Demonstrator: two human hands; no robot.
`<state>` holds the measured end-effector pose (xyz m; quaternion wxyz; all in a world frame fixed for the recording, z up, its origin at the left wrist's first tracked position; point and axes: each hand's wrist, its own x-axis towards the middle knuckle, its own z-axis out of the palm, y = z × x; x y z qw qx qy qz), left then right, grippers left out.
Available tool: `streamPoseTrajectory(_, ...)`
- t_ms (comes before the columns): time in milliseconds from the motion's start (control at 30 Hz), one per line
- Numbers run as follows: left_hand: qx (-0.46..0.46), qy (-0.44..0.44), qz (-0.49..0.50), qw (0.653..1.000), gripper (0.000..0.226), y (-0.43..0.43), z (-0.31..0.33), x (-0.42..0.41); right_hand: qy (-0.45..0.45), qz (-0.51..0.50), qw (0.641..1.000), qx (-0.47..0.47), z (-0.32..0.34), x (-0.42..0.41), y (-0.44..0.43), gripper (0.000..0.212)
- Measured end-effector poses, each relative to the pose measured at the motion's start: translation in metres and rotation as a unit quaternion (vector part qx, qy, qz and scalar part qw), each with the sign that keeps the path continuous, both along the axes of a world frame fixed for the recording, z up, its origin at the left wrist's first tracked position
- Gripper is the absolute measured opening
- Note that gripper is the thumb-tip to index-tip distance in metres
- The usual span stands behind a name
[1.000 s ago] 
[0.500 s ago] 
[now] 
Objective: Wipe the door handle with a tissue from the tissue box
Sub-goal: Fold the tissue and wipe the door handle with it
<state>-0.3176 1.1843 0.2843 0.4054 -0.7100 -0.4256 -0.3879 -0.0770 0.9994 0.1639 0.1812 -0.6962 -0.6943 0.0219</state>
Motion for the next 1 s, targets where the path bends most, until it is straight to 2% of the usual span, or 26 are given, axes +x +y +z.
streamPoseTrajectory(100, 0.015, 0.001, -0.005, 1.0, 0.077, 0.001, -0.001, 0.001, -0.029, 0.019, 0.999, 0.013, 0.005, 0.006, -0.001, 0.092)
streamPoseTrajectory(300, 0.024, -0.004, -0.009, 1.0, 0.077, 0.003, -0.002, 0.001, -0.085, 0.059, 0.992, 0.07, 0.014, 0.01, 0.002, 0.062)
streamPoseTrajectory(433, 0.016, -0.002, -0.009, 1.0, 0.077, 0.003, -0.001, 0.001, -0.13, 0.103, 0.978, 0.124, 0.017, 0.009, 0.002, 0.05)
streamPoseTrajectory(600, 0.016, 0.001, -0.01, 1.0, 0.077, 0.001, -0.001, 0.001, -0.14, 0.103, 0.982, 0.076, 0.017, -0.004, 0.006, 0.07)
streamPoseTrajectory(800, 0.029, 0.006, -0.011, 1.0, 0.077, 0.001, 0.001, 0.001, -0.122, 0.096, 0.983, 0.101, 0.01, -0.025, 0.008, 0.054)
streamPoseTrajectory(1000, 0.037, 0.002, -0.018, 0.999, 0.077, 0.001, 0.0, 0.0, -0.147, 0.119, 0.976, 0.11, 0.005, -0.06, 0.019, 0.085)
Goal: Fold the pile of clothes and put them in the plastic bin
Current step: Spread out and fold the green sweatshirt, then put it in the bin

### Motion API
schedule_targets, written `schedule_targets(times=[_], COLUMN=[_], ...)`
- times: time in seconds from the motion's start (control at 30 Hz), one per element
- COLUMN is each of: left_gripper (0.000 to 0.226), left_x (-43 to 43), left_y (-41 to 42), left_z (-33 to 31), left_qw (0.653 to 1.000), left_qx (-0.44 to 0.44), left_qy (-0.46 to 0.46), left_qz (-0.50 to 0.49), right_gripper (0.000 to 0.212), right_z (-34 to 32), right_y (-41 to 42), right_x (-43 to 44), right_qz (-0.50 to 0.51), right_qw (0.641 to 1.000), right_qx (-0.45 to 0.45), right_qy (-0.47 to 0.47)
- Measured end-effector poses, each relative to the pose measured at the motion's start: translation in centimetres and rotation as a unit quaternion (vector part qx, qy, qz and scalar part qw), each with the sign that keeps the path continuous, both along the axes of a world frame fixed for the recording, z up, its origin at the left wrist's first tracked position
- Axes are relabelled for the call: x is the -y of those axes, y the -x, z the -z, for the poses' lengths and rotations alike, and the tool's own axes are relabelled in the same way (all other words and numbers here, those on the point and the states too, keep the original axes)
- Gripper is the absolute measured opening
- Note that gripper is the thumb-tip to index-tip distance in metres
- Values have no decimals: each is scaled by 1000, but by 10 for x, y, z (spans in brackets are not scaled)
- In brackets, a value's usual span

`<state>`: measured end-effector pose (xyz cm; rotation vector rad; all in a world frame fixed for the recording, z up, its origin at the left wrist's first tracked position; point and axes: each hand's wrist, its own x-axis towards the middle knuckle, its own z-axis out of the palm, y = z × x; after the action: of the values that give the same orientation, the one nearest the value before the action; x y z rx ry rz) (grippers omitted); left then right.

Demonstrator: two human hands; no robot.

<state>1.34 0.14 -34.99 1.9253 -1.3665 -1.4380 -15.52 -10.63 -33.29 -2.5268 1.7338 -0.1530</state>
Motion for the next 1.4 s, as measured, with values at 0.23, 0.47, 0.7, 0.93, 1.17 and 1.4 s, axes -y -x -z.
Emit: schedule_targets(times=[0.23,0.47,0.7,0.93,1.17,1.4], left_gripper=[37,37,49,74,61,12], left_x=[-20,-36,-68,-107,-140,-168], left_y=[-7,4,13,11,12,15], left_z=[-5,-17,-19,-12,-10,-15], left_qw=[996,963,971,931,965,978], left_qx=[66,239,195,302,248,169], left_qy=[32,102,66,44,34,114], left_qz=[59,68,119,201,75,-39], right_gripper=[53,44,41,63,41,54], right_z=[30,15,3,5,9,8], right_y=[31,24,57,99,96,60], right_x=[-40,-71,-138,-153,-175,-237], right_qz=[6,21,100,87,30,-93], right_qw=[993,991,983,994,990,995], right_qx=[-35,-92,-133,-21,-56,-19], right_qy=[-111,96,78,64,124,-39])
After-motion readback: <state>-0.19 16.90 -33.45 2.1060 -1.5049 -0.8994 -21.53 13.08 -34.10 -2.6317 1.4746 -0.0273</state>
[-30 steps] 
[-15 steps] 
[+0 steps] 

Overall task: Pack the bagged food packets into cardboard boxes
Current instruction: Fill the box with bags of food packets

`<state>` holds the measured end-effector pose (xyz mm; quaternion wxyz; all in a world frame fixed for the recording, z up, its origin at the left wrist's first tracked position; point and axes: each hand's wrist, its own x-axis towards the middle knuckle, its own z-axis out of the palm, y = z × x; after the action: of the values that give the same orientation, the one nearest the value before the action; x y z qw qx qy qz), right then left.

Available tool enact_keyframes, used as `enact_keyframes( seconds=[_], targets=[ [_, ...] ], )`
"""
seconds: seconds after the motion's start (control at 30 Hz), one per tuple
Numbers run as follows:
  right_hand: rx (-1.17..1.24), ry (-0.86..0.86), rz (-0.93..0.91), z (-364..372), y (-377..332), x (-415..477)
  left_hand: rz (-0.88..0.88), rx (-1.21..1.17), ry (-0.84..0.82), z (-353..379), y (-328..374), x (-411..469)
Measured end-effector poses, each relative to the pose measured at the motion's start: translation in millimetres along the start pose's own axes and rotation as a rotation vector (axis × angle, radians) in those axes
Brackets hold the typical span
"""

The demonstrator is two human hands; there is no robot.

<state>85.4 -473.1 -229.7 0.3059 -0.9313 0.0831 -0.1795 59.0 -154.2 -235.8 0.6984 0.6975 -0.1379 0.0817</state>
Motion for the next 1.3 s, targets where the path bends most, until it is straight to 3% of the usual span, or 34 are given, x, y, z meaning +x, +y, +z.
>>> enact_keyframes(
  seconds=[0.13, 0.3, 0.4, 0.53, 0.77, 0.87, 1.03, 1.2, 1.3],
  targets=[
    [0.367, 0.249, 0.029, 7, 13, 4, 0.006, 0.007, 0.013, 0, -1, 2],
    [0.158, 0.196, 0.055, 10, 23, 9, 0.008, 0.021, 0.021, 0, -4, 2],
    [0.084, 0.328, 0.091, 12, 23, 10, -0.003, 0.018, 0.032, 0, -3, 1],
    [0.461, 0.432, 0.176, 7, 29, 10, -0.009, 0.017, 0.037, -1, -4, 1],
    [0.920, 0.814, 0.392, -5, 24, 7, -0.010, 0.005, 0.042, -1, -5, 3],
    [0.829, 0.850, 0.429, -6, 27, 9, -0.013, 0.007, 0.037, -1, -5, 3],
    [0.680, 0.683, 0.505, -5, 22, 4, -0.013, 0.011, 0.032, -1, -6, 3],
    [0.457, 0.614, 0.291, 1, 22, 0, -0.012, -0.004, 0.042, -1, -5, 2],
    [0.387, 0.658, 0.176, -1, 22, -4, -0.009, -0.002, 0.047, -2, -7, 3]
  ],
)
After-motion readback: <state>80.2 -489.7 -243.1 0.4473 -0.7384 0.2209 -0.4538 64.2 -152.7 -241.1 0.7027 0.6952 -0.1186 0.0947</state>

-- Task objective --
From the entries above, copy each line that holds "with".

-- Written solution --
- Measured end-effector poses, each relative to the pose measured at the motion's start: translation in metres and rotation as a unit quaternion (vector part qx, qy, qz and scalar part qw), each with the sign that keeps the path continuous, both along the axes of a world frame fixed for the recording, z up, its origin at the left wrist's first tracked position
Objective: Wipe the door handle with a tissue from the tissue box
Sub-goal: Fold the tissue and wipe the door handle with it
- Measured end-effector poses, each relative to the pose measured at the motion's start: translation in centimetres and rotation as a unit quaternion (vector part qx, qy, qz and scalar part qw), each with the sign that keeps the path continuous, both along the axes of a world frame fixed for the recording, z up, its origin at the left wrist's first tracked position
Motion for the next 1.4 s, as measured, with values at 0.23, 0.47, 0.7, 0.93, 1.17 and 1.4 s, axes -y -x -z.
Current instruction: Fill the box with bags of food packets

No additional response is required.